Hershey Co. engaged in a back-and-forth with the SEC over the chocolate maker’s depiction of its revenue streams. With guidance still largely canceled, companies such as Hershey have been scrambling to give investors what clarity they have. In a May 8-K, Hershey provided “useful information” to investors on the impact of the pandemic on specific sales channels. (News item: sales in the gum and mint categories have been significantly impacted by social distancing protocols.) However, these additional peeks into revenue by major product lines and sales channels prompted the SEC to ask the company about its decision to “further disaggregate revenue.” Hershey responded that its attempt to provide insight during uncertain times should not be conflated with a move to provide next level disaggregation regarding product categories. Issuers should keep in mind that discussion of revenue streams can be particularly tricky to navigate under the ASC 606 regime.
If your company dodged an impairment write-down this time, your disclosure should allow investors to assess the probability of future charges.

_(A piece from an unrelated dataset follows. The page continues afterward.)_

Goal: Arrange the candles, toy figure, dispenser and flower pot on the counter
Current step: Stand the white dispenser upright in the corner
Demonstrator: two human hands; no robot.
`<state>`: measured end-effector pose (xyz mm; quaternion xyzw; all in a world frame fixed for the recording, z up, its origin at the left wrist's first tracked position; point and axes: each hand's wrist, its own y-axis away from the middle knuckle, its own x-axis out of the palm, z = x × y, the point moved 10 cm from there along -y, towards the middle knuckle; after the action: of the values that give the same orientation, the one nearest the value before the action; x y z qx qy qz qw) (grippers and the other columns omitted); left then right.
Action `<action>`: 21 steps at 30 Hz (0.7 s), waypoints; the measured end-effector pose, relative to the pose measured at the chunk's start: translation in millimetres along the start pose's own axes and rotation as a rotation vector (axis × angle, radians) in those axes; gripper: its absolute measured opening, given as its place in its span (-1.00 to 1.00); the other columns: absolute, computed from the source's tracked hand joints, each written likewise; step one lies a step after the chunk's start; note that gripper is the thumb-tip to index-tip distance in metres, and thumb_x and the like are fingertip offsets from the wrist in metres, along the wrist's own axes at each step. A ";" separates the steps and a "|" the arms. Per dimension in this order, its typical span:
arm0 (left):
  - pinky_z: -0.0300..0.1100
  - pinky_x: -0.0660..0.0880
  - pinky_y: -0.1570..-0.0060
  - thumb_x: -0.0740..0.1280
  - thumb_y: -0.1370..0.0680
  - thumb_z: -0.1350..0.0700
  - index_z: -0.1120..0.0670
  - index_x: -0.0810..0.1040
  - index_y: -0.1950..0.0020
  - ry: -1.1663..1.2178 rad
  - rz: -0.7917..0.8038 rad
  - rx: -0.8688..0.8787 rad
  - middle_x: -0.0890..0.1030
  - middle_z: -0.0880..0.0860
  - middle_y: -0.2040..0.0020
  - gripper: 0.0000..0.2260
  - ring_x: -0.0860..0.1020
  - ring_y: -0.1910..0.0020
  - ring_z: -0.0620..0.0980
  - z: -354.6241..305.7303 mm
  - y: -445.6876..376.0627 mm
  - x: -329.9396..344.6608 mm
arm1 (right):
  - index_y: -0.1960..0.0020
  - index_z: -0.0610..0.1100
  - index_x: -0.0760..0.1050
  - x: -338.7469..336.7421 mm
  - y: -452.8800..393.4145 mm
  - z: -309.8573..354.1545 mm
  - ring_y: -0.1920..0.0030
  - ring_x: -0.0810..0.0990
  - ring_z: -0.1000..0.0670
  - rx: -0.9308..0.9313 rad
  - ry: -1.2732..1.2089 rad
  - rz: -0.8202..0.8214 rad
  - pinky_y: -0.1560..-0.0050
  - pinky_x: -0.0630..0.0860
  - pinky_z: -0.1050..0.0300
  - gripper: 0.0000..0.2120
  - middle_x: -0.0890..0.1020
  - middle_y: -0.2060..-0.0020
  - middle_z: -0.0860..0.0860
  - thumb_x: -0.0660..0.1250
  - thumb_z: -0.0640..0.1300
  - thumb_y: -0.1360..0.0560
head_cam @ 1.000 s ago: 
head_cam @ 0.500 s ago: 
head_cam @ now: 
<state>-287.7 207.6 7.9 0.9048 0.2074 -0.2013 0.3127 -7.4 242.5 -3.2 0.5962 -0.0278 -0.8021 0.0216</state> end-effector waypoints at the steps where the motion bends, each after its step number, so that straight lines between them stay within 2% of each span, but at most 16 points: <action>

The SEC will probably begin inspecting impairment testing more rigorously in Q2 reporting as companies seek to assess the effects of the coronavirus on a full quarter of performance. Take its comment letter to manufacturing company Carlisle Companies Inc., for instance. In the letter, the agency asked for guidance from the company to better inform investors about the likelihood of future impairment charges.
The fact-checking of COVID-19 claims continues.
We told you about the SEC’s inquiry into iBio in our last post on comment letters. Essentially, the biopharmaceutical company got called out for omitting from its registration statement that it had partnered with a Chinese firm to develop a coronavirus vaccine.
The agency doesn’t appear to be letting up on its vetting of such claims. It subsequently asked three biotech companies – Akers Biosciences Inc., Acer Therapeutics Inc. and Inovio Pharmaceuticals Inc. – for clarifications on their efforts to develop vaccines.